In den letzten zwei Maiwochen erlebten die Kinder aus dem Montessori-Kinderhaus, die einmal im Jahr stattfindenden Waldwochen. Jeden Tag um 9 Uhr machten sich die Kinder und Erzieherinnen wetterfest gekleidet, mit einem Rucksack auf dem Rücken und zwei großen Bollerwagen auf den Weg zum Wald. Unterwegs lernten die Kinder verschiedene Bäume wie die Kastanie und die Eberesche und Sträucher wie den Holunder kennen. Im Waldstück angekommen, frühstückten alle auf dem selbstgebauten Waldsofa, um sich für den Tag zu stärken. Anschließend wurde frei im Wald experimentiert und gespielt.. Es wurde gematscht, über Baumstämme balanciert, an mitgebrachten Seilen geturnt, Hütten gebaut und Käfer gesucht. Mittags um 12 Uhr wurde das Mittagessen von der Köchin des Kinderhauses in den Wald gebracht.

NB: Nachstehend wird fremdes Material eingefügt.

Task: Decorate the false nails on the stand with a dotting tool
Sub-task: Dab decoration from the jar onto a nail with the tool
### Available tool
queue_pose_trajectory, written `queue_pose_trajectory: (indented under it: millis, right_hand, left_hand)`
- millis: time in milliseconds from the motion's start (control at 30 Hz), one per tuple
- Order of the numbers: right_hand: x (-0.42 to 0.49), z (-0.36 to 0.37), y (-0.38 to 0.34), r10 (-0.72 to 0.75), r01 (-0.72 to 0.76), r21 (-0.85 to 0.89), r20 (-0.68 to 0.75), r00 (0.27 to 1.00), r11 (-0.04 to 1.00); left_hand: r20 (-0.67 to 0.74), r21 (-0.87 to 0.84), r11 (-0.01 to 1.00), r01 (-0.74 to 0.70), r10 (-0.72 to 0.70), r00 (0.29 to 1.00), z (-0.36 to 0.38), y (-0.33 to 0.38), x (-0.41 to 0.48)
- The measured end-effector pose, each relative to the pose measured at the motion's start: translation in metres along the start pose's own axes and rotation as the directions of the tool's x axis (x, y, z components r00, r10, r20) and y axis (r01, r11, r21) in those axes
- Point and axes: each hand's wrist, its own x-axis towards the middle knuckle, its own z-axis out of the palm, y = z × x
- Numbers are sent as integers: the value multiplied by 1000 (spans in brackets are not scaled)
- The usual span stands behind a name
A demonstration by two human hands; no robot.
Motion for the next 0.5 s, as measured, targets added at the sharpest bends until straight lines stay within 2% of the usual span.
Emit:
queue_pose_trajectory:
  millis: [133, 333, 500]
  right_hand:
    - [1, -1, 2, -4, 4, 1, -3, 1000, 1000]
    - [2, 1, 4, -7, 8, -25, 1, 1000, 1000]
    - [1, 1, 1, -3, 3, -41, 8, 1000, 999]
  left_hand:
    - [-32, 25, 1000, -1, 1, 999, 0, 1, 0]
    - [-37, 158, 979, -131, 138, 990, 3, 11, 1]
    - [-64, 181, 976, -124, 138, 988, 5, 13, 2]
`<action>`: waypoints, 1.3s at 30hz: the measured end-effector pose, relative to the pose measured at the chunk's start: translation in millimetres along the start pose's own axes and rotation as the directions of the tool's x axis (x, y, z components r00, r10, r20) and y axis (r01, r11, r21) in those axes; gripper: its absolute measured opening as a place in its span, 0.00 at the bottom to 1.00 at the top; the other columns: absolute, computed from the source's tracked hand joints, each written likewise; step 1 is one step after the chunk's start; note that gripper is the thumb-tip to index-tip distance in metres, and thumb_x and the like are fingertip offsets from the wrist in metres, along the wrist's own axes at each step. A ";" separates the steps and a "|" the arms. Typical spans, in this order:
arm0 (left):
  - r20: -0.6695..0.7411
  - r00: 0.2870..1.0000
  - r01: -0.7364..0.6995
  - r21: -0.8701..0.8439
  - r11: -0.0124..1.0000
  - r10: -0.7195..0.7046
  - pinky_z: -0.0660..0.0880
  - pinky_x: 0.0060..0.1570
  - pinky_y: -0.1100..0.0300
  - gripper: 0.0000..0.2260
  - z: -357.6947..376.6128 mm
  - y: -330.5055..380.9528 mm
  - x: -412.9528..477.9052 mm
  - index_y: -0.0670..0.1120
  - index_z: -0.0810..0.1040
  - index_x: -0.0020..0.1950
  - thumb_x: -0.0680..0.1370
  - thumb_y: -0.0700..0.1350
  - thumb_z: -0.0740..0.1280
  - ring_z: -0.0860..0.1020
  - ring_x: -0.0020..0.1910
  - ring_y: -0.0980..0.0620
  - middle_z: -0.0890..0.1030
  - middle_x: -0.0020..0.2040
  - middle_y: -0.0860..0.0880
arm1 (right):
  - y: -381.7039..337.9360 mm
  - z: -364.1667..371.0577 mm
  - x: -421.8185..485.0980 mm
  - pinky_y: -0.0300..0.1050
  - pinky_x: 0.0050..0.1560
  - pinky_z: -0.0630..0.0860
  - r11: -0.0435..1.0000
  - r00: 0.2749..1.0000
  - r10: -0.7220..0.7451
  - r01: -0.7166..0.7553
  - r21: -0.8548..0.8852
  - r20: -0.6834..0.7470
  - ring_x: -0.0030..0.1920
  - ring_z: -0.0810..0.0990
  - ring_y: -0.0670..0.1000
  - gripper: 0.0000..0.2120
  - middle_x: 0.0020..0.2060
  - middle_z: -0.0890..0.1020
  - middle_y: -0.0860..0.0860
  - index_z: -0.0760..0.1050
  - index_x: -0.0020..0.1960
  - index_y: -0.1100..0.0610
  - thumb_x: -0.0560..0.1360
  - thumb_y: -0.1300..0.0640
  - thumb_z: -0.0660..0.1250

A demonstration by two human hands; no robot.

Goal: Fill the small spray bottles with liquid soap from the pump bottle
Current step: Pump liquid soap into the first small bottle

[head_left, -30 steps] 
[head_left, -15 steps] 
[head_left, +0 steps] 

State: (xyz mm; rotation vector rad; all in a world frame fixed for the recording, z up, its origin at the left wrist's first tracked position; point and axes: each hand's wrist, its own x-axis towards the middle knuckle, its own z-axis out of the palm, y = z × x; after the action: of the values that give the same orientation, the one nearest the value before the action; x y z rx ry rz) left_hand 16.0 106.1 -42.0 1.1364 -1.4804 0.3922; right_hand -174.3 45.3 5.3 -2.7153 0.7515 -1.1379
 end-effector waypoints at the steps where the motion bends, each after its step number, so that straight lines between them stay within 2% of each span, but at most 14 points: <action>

Im Freien schmeckt es doch am Besten. Nachdem Essen kuschelten sich alle müden Waldkinder auf Decken zusammen und hörten Geschichten von Oma und Frieder. Um 14 Uhr waren alle wieder im Kinderhaus. Zum Abschluss der Waldwoche durften am letzten Tag die Familien mit in den Wald kommen und an den Erfahrungen ihrer Kinder teilhaben. Krönender Abschluss der zwei sehr schönen Wochen war ein Picknick auf der Wiese.